In the entries below, find the line with "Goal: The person" and the line with "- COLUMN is". Print those two and everything between them exactly, and nothing else.

Top of SUPPLIED RECORDS

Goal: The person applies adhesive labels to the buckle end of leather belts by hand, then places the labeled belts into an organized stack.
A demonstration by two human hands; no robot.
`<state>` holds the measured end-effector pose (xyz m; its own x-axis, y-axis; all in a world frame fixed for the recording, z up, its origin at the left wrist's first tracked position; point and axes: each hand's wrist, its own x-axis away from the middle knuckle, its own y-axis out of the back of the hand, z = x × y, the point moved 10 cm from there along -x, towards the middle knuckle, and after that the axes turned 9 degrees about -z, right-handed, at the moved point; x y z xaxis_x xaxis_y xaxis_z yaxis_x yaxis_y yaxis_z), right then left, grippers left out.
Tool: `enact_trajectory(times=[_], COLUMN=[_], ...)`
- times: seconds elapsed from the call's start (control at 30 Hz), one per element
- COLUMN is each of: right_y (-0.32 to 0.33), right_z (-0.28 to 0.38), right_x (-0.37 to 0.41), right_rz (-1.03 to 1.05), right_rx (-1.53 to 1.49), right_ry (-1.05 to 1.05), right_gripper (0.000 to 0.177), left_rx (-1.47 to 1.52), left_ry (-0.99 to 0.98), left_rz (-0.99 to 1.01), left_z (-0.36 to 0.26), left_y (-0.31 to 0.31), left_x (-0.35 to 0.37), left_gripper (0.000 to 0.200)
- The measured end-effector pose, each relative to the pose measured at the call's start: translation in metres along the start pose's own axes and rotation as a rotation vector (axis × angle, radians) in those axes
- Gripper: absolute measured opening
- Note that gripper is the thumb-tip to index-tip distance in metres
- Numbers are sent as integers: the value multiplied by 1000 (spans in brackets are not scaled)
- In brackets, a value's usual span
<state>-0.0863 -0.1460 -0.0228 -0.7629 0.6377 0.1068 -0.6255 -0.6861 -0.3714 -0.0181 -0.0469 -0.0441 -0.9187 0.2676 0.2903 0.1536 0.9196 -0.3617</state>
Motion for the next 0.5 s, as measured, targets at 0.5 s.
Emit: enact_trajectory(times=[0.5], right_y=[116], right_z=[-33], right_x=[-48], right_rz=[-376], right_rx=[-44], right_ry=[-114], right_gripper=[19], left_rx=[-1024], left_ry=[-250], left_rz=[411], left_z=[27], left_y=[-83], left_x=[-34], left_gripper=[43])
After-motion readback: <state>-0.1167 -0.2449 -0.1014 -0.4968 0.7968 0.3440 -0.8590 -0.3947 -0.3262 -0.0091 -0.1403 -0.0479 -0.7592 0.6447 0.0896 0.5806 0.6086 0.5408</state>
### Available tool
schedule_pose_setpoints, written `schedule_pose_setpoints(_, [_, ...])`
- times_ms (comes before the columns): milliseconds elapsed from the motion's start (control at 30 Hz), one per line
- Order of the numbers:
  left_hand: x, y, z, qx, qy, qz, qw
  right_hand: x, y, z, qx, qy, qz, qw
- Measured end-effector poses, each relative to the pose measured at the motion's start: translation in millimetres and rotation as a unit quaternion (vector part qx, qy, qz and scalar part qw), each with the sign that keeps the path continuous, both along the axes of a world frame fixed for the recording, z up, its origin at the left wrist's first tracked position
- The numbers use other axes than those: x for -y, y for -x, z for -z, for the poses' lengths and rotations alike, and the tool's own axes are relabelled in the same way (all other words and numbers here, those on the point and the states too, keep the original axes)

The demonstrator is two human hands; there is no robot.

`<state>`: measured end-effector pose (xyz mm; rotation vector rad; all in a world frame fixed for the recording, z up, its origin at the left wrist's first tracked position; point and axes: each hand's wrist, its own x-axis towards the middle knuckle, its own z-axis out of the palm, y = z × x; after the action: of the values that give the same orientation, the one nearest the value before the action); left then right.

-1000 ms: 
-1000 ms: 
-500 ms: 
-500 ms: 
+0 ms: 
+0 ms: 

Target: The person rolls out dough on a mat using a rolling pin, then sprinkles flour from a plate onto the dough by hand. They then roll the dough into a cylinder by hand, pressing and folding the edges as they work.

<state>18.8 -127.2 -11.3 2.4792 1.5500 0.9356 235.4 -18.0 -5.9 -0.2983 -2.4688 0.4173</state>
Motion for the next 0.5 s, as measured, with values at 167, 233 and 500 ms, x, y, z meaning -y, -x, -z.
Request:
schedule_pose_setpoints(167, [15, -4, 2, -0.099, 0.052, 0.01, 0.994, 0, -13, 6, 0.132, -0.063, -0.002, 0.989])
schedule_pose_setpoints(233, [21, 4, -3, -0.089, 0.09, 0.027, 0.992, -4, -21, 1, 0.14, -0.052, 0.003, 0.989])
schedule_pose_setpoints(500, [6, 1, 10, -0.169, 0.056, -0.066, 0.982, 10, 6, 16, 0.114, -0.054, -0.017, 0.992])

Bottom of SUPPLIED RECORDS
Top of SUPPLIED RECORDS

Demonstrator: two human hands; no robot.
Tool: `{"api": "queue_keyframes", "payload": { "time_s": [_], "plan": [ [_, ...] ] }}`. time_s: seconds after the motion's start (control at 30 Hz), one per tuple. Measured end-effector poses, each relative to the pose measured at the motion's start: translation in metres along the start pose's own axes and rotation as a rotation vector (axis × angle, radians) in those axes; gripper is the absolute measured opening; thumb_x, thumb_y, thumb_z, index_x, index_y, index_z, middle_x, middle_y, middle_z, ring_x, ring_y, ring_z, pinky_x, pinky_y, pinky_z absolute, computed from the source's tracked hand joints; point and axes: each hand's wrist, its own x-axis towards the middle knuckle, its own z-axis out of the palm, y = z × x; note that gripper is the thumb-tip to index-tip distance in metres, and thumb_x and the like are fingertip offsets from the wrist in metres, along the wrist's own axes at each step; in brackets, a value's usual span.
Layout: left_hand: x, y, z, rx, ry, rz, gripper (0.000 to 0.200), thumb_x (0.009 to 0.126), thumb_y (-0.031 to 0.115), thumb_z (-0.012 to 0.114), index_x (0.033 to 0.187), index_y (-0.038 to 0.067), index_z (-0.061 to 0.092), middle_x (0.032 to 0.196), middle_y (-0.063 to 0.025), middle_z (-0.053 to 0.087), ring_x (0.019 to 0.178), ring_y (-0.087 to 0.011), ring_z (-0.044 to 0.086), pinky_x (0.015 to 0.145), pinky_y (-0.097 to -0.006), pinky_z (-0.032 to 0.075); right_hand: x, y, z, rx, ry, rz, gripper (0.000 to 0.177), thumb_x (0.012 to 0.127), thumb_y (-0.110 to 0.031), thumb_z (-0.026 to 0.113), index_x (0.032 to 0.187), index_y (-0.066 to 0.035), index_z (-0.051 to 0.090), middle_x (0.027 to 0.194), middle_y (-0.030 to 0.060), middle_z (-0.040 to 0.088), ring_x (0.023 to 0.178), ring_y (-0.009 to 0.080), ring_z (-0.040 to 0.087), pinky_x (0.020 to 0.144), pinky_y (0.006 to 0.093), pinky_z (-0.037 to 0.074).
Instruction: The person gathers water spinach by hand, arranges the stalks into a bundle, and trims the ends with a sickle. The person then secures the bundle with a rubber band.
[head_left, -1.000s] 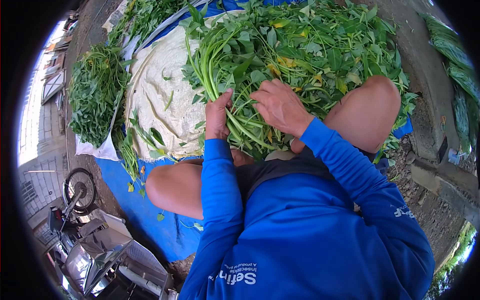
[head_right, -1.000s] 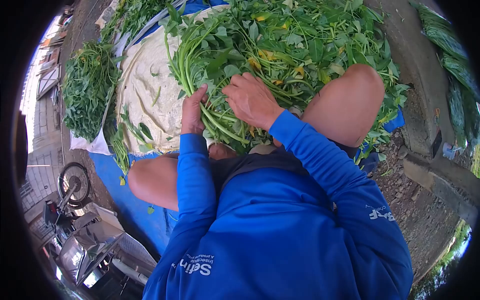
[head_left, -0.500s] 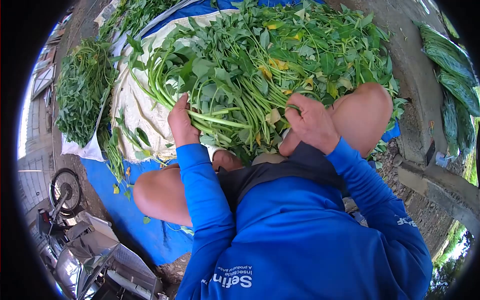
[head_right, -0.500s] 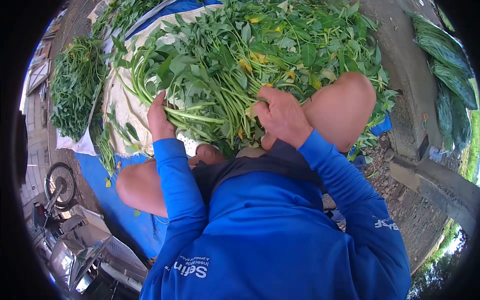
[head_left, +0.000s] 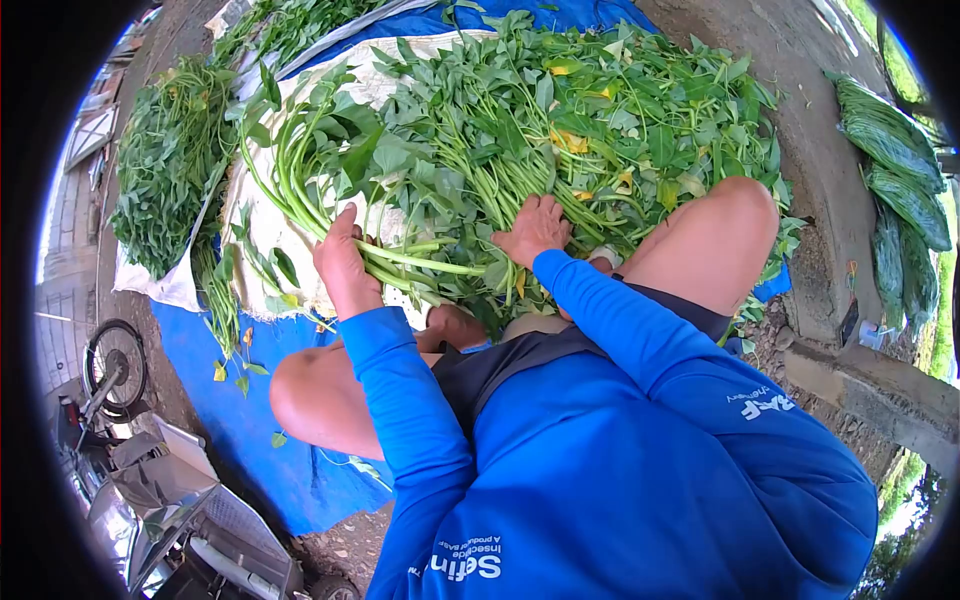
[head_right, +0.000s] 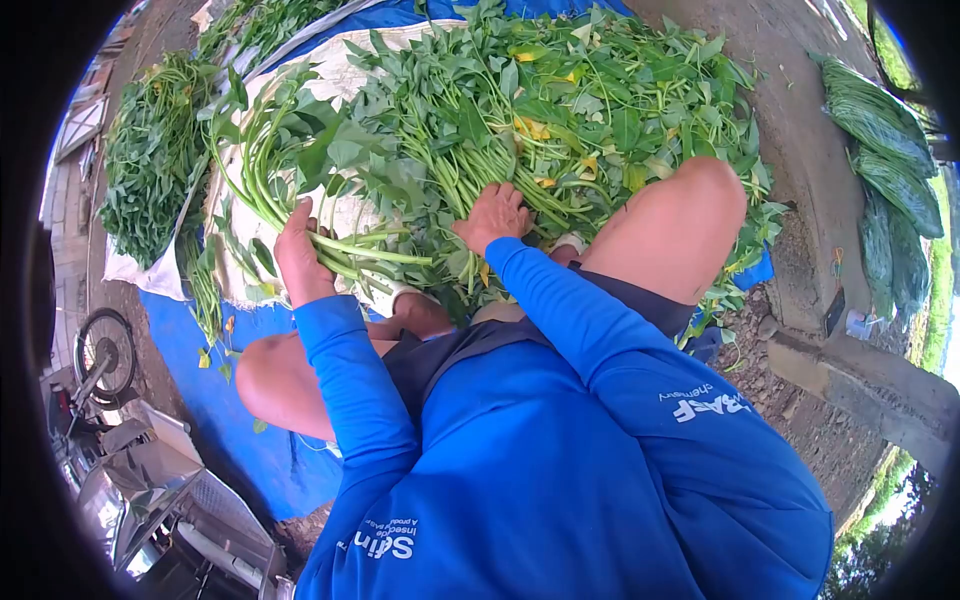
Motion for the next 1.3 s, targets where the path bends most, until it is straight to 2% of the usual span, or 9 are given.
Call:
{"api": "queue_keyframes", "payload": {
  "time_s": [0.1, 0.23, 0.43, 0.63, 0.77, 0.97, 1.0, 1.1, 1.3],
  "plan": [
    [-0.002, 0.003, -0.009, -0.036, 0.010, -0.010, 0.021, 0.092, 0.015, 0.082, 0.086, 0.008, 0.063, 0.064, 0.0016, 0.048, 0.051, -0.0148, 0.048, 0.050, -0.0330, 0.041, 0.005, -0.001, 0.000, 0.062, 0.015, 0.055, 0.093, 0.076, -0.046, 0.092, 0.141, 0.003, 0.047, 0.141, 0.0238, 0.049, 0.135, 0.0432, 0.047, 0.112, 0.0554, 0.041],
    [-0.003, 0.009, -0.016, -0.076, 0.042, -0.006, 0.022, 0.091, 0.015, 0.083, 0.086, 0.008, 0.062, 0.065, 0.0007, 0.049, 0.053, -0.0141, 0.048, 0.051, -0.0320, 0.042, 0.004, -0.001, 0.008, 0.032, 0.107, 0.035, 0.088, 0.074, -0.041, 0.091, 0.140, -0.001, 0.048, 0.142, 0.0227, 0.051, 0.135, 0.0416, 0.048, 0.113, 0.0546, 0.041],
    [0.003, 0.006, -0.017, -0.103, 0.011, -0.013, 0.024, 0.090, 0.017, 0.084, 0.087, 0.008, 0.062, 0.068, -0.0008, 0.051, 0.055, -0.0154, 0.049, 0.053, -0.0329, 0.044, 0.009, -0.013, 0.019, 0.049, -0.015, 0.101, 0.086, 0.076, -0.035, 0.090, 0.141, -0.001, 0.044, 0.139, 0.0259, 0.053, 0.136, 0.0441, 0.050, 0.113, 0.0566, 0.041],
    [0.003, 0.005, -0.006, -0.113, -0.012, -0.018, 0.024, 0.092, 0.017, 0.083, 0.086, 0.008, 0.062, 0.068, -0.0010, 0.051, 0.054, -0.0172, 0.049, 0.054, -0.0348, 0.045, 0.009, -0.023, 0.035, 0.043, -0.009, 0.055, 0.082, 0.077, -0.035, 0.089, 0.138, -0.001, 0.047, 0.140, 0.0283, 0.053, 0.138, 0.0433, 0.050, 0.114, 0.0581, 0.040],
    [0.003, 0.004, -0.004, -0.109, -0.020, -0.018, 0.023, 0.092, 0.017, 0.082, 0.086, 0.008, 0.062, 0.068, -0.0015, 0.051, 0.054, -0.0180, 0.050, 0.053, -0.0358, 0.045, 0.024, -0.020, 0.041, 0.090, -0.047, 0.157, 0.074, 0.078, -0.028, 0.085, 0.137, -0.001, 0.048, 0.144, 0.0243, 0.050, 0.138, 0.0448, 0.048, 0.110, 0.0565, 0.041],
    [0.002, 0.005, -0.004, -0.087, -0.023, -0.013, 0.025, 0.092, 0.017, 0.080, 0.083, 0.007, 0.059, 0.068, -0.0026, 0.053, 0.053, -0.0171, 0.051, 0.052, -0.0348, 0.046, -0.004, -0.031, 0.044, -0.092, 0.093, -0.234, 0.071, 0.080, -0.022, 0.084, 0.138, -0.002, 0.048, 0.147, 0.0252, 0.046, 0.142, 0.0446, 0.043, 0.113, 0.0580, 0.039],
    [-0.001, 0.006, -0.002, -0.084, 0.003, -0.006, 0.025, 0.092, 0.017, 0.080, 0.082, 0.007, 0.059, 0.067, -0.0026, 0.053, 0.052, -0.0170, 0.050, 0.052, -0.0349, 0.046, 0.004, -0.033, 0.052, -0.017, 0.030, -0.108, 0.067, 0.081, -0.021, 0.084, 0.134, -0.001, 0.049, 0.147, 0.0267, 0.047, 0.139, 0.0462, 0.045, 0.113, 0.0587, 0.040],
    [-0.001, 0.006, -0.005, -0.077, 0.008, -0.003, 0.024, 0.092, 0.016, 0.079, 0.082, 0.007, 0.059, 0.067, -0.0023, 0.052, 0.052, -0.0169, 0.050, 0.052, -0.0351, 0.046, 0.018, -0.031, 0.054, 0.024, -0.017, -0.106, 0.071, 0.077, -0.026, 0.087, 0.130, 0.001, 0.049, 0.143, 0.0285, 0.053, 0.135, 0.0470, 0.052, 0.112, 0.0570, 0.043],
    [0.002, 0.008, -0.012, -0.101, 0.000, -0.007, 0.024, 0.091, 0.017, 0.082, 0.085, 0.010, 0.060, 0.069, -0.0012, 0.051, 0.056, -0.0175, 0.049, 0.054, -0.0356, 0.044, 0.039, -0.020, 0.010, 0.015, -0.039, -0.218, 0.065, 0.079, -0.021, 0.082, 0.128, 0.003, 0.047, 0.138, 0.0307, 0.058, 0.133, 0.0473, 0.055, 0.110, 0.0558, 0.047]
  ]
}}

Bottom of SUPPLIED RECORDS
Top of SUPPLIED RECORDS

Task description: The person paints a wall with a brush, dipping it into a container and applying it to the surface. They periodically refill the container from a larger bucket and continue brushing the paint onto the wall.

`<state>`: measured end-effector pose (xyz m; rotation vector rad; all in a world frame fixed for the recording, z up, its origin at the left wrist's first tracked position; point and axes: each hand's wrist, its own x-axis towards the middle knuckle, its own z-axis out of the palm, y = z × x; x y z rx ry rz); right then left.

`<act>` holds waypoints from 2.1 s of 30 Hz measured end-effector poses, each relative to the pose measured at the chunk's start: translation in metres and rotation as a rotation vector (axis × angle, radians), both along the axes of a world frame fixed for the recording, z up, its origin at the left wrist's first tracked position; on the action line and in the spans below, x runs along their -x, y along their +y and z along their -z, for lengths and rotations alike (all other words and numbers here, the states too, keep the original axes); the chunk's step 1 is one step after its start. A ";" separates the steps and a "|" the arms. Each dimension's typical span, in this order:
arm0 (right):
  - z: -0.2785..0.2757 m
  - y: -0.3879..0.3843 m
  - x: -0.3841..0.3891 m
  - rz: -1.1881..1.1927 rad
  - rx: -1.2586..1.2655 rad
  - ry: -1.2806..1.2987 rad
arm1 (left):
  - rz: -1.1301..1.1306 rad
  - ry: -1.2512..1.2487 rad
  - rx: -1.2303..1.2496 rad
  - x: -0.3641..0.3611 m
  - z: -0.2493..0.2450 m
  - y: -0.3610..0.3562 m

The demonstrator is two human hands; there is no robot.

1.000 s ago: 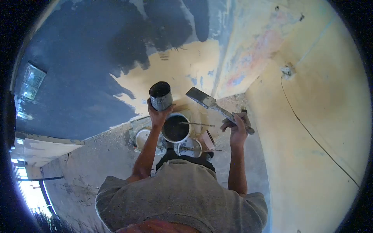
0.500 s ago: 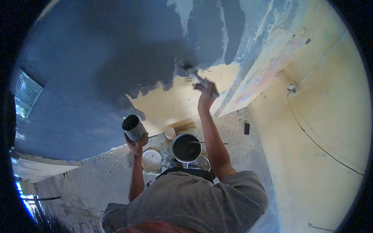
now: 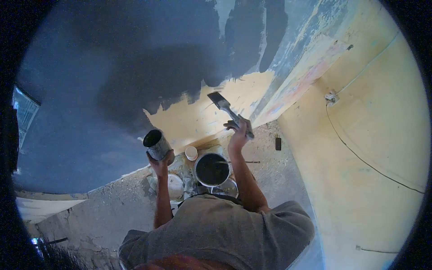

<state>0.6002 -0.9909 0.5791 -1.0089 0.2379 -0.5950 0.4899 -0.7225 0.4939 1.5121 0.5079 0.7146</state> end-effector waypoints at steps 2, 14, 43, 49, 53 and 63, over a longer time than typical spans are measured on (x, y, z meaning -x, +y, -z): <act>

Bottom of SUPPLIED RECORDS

**SOLUTION TO THIS PROBLEM:**
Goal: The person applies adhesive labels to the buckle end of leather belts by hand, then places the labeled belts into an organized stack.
A demonstration by two human hands; no robot.
`<state>` holds the measured end-effector pose (xyz m; its own x-axis, y-axis; all in a world frame fixed for the recording, z up, its origin at the left wrist's first tracked position; point and axes: each hand's wrist, its own x-axis away from the middle knuckle, its own y-axis out of the back of the hand, z = x × y, the point moved 10 cm from there along -x, towards the middle knuckle, and after that the axes turned 9 degrees about -z, right-handed, at the moved point; x y z xaxis_x xaxis_y xaxis_z yaxis_x yaxis_y yaxis_z), right then left, grippers left out.
Tool: `enact_trajectory(times=[_], COLUMN=[_], ...)`
- times: seconds elapsed from the call's start (control at 30 Hz), one per element
- COLUMN is each of: right_y (-0.32 to 0.33), right_z (-0.28 to 0.38), right_x (-0.37 to 0.41), right_rz (-1.03 to 1.05), right_rx (-1.53 to 1.49), right_ry (-1.05 to 1.05), right_gripper (0.000 to 0.177), left_rx (-1.47 to 1.52), left_ry (-0.99 to 0.98), left_rz (-0.99 to 1.01), left_z (-0.36 to 0.26), left_y (-0.31 to 0.31), left_x (-0.35 to 0.37), left_gripper (0.000 to 0.200)

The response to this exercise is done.